Unable to submit a new davinci fine-tune job

Hey all, I’m trying to train a fine-tune using davinci. I’ve done this before with smaller models, but this time around it’s not working. I prepared a dataset using the tool and it generated a jsonl. When I submit it, it sits for a minute or two and I ultimately get this:

Upload progress: 100%|██████████████████████████████████████████████████████████████| 471M/471M [00:00<00:00, 1.27Tit/s]
Error: Error communicating with OpenAI

my command is as follows:

“openai --api-key [api key redacted] api fine_tunes.create -t dataset4_prepared.jsonl -m davinci”

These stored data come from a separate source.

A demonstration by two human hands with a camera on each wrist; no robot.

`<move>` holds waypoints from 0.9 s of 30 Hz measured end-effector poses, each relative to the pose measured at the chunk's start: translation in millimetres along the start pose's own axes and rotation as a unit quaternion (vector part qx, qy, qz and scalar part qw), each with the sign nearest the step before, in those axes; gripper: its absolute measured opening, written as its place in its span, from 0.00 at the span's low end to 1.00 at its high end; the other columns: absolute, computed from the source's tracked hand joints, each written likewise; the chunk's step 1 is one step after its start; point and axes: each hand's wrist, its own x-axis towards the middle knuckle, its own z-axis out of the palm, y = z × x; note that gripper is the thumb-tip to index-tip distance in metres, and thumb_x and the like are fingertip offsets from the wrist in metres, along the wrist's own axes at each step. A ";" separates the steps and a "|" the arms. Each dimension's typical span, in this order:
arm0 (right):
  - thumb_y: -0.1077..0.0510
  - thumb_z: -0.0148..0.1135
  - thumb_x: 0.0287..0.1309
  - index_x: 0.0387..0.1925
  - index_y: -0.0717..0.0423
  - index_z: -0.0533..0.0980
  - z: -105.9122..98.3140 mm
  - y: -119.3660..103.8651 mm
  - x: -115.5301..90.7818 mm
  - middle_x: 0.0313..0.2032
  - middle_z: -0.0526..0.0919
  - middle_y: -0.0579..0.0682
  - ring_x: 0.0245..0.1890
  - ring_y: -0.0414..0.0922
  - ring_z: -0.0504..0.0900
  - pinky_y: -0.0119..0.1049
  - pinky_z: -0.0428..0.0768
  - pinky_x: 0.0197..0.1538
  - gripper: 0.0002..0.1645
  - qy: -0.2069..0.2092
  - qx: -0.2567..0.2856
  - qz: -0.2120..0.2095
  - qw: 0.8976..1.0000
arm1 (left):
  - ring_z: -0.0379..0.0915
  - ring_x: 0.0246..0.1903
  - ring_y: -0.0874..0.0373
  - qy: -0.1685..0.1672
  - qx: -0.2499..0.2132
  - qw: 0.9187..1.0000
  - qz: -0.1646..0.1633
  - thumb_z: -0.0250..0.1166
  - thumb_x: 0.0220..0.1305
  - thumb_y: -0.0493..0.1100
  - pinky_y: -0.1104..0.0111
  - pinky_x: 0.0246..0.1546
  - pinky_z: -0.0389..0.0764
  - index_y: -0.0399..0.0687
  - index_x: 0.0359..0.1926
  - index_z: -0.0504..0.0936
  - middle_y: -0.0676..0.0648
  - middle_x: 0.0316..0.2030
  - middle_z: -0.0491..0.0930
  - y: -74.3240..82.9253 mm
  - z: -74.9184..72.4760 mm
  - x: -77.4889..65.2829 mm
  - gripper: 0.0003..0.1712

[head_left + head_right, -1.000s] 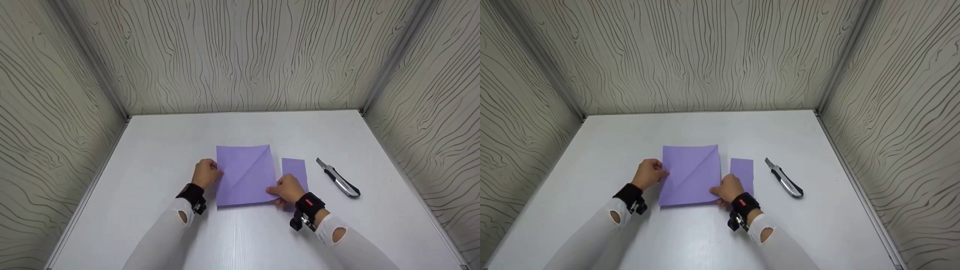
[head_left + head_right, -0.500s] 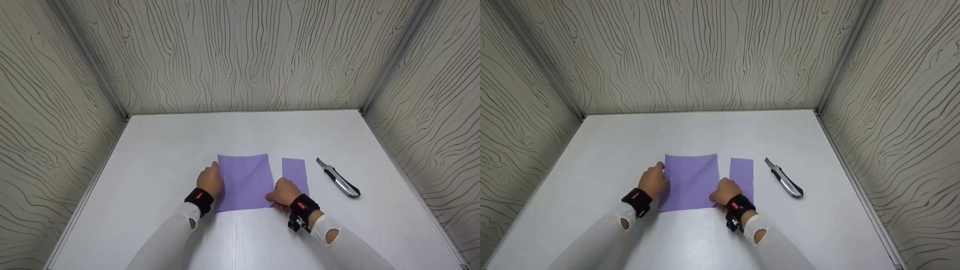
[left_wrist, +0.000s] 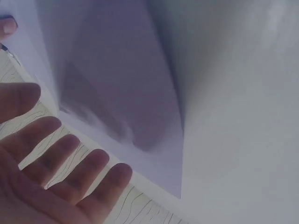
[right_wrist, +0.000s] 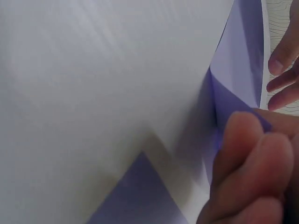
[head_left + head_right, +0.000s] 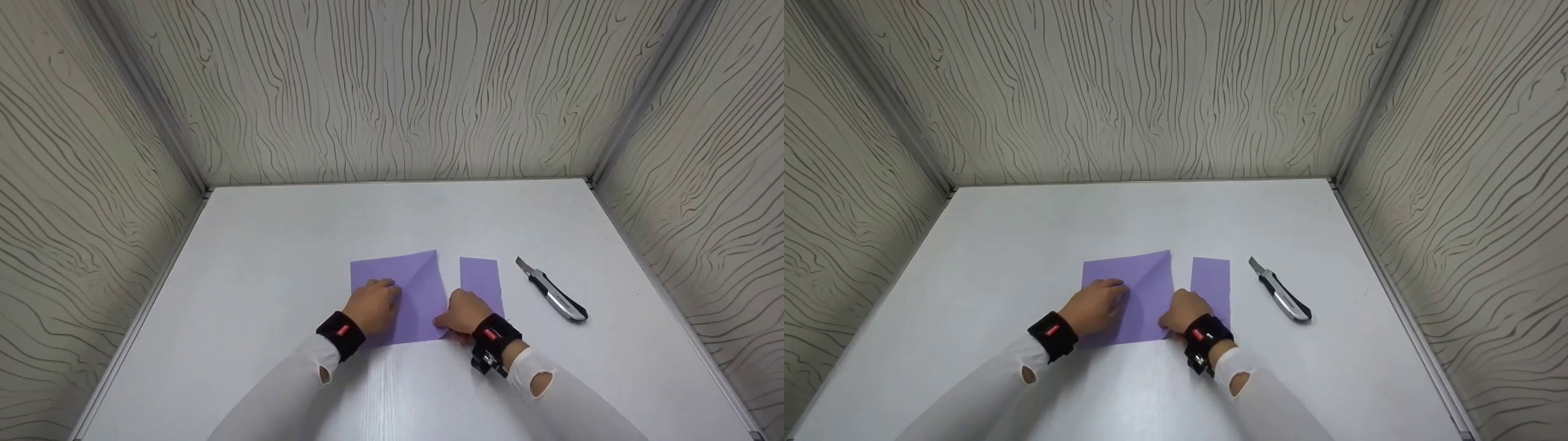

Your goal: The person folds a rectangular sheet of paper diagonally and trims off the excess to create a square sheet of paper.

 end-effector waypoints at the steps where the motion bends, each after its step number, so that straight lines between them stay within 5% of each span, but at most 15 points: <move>1: 0.53 0.79 0.57 0.14 0.55 0.77 -0.8 -1.4 -0.3 0.08 0.75 0.44 0.07 0.39 0.71 0.30 0.66 0.13 0.23 0.008 -0.021 -0.008 1.000 | 0.86 0.54 0.37 -0.004 0.010 1.000 0.002 0.65 0.73 0.37 0.46 0.53 0.89 0.42 0.50 0.91 0.39 0.58 0.88 -0.4 1.5 -1.1 0.11; 6: 0.47 0.83 0.51 0.18 0.55 0.76 -1.0 -9.4 -1.7 0.14 0.73 0.44 0.17 0.43 0.73 0.36 0.65 0.20 0.24 0.063 -0.116 -0.038 0.991 | 0.86 0.53 0.39 -0.020 0.048 0.998 0.019 0.66 0.73 0.39 0.49 0.52 0.90 0.43 0.52 0.90 0.42 0.56 0.89 -2.6 6.3 -4.4 0.11; 10: 0.49 0.80 0.56 0.21 0.55 0.77 8.1 -14.8 0.4 0.17 0.75 0.46 0.20 0.44 0.74 0.38 0.68 0.24 0.22 0.106 -0.119 -0.080 0.984 | 0.84 0.59 0.39 -0.037 0.059 0.997 0.032 0.65 0.74 0.39 0.49 0.58 0.88 0.43 0.57 0.89 0.41 0.59 0.87 -1.6 6.6 -3.9 0.15; 13: 0.50 0.77 0.61 0.29 0.57 0.81 18.5 -16.2 5.0 0.25 0.81 0.49 0.27 0.47 0.80 0.43 0.78 0.31 0.16 0.122 -0.108 -0.150 0.975 | 0.84 0.60 0.39 -0.044 0.069 0.996 0.038 0.65 0.74 0.39 0.49 0.61 0.87 0.43 0.59 0.88 0.40 0.61 0.86 -0.7 6.9 -3.6 0.17; 16: 0.50 0.73 0.65 0.48 0.62 0.85 28.1 -15.1 10.7 0.46 0.88 0.61 0.46 0.59 0.87 0.56 0.87 0.52 0.20 0.108 -0.124 -0.226 0.960 | 0.84 0.60 0.39 -0.045 0.089 0.994 0.042 0.65 0.74 0.40 0.50 0.61 0.87 0.43 0.61 0.88 0.39 0.61 0.86 -0.2 7.6 -4.3 0.19; 19: 0.48 0.67 0.71 0.67 0.62 0.80 34.5 -12.9 17.8 0.66 0.81 0.70 0.67 0.71 0.79 0.65 0.77 0.71 0.31 0.081 -0.159 -0.271 0.946 | 0.83 0.60 0.40 -0.044 0.109 0.992 0.045 0.64 0.74 0.42 0.50 0.59 0.88 0.44 0.64 0.87 0.40 0.61 0.86 0.3 9.2 -4.9 0.21; 22: 0.46 0.59 0.76 0.74 0.59 0.75 36.8 -12.0 22.7 0.74 0.74 0.70 0.74 0.74 0.72 0.69 0.69 0.77 0.33 0.055 -0.183 -0.271 0.943 | 0.83 0.61 0.41 -0.046 0.120 0.991 0.049 0.63 0.75 0.43 0.51 0.58 0.88 0.44 0.66 0.86 0.41 0.62 0.85 0.2 10.8 -5.1 0.23; 27: 0.42 0.56 0.78 0.75 0.53 0.76 34.6 -14.5 24.6 0.75 0.76 0.64 0.76 0.68 0.72 0.71 0.69 0.76 0.33 0.049 -0.213 -0.250 0.943 | 0.83 0.61 0.42 -0.039 0.134 0.988 0.064 0.61 0.77 0.45 0.51 0.59 0.88 0.44 0.68 0.84 0.41 0.62 0.85 -2.7 15.2 -7.1 0.23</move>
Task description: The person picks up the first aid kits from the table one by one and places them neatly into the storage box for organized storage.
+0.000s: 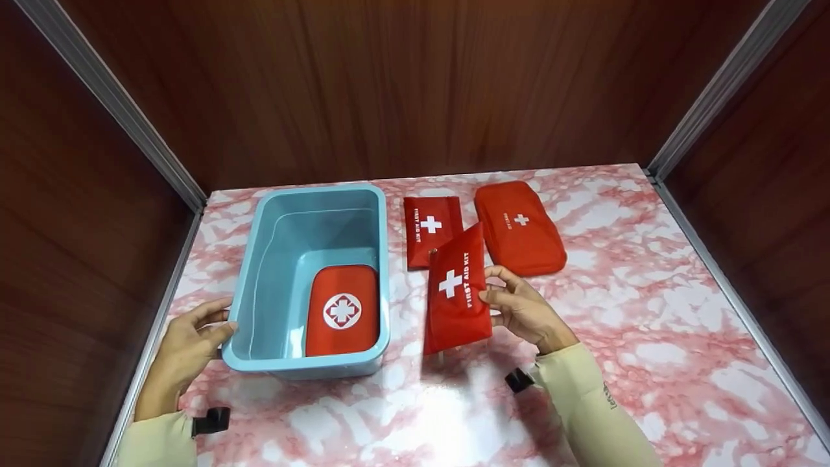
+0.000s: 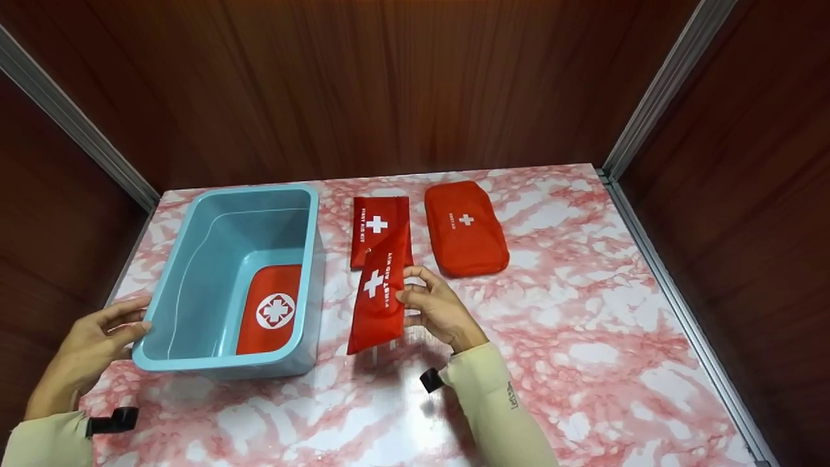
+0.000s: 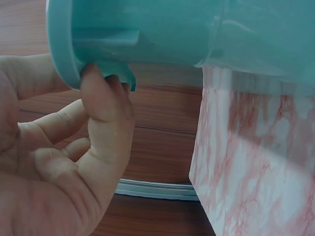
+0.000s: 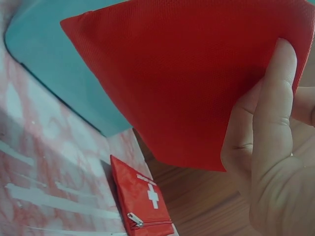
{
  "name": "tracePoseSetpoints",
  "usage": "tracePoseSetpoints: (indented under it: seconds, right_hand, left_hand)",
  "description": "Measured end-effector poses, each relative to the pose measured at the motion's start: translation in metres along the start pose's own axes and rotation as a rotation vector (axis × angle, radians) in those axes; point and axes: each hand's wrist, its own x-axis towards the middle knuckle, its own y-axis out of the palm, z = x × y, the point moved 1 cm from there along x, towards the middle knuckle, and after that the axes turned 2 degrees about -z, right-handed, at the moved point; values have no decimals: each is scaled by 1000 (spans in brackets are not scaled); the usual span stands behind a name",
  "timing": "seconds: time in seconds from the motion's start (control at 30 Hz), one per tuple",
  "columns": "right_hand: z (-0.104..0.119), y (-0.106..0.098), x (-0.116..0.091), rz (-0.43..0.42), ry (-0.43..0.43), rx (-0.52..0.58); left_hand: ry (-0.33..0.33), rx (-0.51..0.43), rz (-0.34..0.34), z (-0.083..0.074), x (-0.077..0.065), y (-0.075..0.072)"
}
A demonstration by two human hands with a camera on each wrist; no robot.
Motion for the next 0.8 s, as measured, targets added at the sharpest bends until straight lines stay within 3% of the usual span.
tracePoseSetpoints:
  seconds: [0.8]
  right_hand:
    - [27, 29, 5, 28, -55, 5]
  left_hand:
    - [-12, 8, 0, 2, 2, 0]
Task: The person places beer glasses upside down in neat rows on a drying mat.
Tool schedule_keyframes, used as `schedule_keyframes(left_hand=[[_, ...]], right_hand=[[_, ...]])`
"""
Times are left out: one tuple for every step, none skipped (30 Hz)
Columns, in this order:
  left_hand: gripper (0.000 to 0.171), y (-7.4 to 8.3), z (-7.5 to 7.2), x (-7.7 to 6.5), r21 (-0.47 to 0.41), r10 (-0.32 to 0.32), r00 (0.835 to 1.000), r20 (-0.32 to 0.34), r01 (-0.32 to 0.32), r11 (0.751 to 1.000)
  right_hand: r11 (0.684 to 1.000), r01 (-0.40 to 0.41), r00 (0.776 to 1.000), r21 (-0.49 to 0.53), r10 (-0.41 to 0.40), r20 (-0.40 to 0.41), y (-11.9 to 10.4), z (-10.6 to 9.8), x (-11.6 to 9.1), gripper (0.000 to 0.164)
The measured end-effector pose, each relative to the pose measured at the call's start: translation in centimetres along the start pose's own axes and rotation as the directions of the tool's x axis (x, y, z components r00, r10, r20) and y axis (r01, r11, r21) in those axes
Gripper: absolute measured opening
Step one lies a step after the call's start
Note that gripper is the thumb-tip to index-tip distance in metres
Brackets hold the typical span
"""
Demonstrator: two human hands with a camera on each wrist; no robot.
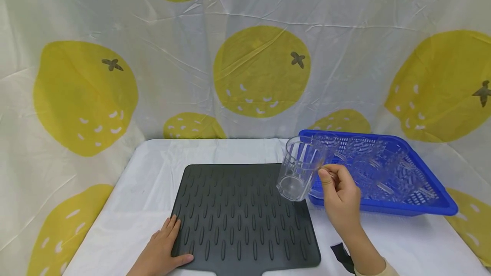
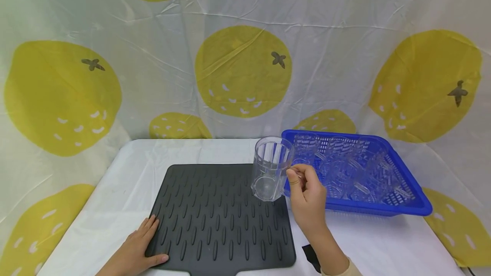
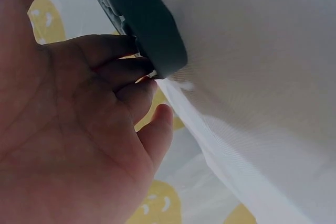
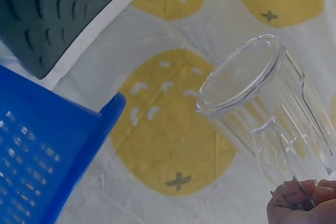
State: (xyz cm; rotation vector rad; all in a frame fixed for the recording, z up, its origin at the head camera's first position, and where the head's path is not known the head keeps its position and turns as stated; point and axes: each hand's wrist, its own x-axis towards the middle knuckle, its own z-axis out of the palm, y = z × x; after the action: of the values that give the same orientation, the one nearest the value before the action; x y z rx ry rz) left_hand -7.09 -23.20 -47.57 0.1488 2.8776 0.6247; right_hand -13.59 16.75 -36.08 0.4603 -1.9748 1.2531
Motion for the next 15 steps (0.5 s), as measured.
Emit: schedule_keyframes(left_hand=[[0.111, 0.0, 0.0, 0.0, -0.002, -0.007, 1.0, 0.005, 0.007, 1.0], [0.111, 0.0, 0.0, 0.0, -0.004, -0.012, 1.0, 0.009, 0.012, 1.0], [0.111, 0.0, 0.0, 0.0, -0.005, -0.015, 1.0, 0.012, 0.015, 1.0], [0.112, 0.0, -0.1, 0.0, -0.007, -0.019, 1.0, 0.014, 0.019, 1.0], [0.112, 0.0, 0.0, 0.0, -0.006, -0.017, 1.0, 0.014, 0.018, 1.0], [0.111, 0.0, 0.0, 0.0, -0.003, -0.013, 1.0, 0.012, 0.014, 1.0], [0.11, 0.0, 0.0, 0.0, -0.001, -0.009, 1.0, 0.01, 0.009, 1.0], [0.11, 0.0, 0.0, -0.1, 0.001, -0.003, 1.0, 0.007, 0.003, 1.0], [0.109, 0.0, 0.0, -0.1, -0.001, 0.001, 1.0, 0.004, -0.001, 1.0], [0.11, 0.0, 0.0, -0.1, 0.0, 0.001, 1.0, 0.004, -0.001, 1.0], [0.109, 0.0, 0.0, 0.0, 0.002, 0.003, 1.0, 0.004, -0.003, 1.0], [0.109, 0.0, 0.0, 0.0, 0.003, 0.003, 1.0, 0.004, -0.003, 1.0], [0.109, 0.0, 0.0, 0.0, 0.006, 0.004, 1.0, 0.004, -0.004, 1.0], [0.11, 0.0, 0.0, 0.1, 0.004, 0.001, 1.0, 0.007, -0.001, 1.0], [0.11, 0.0, -0.1, 0.1, 0.004, -0.002, 1.0, 0.009, 0.002, 1.0]], right_hand=[[1.0, -0.003, 1.0, 0.006, 0.003, 0.004, -0.1, 0.1, -0.1, 0.01], [1.0, -0.008, 1.0, 0.011, 0.008, 0.009, -0.3, 0.2, -0.2, 0.01], [1.0, -0.007, 1.0, 0.016, 0.007, 0.013, -0.4, 0.3, -0.3, 0.01], [1.0, -0.009, 1.0, 0.023, 0.008, 0.018, -0.6, 0.4, -0.4, 0.009], [0.999, -0.005, 1.0, 0.031, 0.005, 0.023, -0.8, 0.5, -0.5, 0.009], [0.999, -0.003, 1.0, 0.045, 0.002, 0.029, -1.0, 0.6, -0.5, 0.009], [0.998, -0.003, 0.999, 0.061, 0.001, 0.032, -1.2, 0.7, -0.6, 0.009], [0.997, 0.011, 0.999, 0.078, -0.014, 0.033, -1.4, 0.8, -0.7, 0.009], [0.995, 0.021, 0.999, 0.097, -0.024, 0.036, -1.5, 0.9, -0.8, 0.01], [0.993, 0.031, 0.999, 0.116, -0.036, 0.038, -1.7, 1.0, -0.8, 0.011], [0.99, 0.044, 0.998, 0.136, -0.05, 0.04, -1.9, 1.1, -0.9, 0.012], [0.987, 0.056, 0.997, 0.15, -0.063, 0.042, -2.1, 1.2, -0.9, 0.013], [0.984, 0.067, 0.996, 0.167, -0.076, 0.044, -2.2, 1.4, -1.0, 0.014], [0.98, 0.078, 0.995, 0.181, -0.087, 0.046, -2.3, 1.5, -1.0, 0.015], [0.978, 0.08, 0.995, 0.191, -0.091, 0.051, -2.5, 1.6, -1.1, 0.016]])
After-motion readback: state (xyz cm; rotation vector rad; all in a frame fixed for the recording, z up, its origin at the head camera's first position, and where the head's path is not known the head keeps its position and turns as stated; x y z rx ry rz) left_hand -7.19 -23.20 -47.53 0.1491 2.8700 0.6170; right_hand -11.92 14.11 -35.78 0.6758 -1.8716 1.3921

And I’m using the linux terminal on Windows 10. Any idea what might be wrong?

The “key redacted” part of the message makes me think you may have used an old API key

If you are on the free plan and have not put in a credit card yet, fine tuning is also limited to $15

I generated a new one from the webUI, in case that was the problem, and it didn’t help, unfortunately. I do have a credit card linked and raised the account limit of $350, so I don’t think it’s that either.

Agreed.

I don’t think it’s a money problem when the error from the API is:

It’s hard to debug because you need to log your openai cli process messages verbosely.

I don’t use the CLI (and that is one of the reasons).

Is there a log file which the CLI generates? Can you set the logging to be more verbose?

What does it show when you list all your fine-tune models?

Normally, when you list your models, there are status messages there in the object for each tuning task.

See Also:

1 Like

Hi @AndreInfante

From the description available it seems that the streaming of progress is terminated after the file upload completes due to the error.

@ruby_coder is correct.

You should call the list fine-tunes endpoint and see the “status” for each job.

1 Like

@AndreInfante, also in addition to the list API method, you can also try the Retrieve fine-tune API endpoint if you know your fine-tune id.

@sps, thanks for staying active here and being a part of the “signal” which keeps the signal-to-noise ratio a bit higher here.

The SNR is so low these days, you are one of the few posters here who post developer “signal” without the noise, the “hand waving” or the “cheerleading” (or “complaining”) noise we see here a lot, always posting referenced technical-facts in the spirit of a true coder / software engineer / developer.

Thank you!

:+1:

We really need to increase the SNR here, as the “signal” for OpenAI API coders is getting lost in the noise. Your posts @sps are much appreciated especially since they do not have a commercial “looking for business” undertone, which is really nice to see here.

:slight_smile:

1 Like

Thanks for the kind words @ruby_coder

Learned a lot from knowledgeable folks in my early days here. Just trying to pay it forward.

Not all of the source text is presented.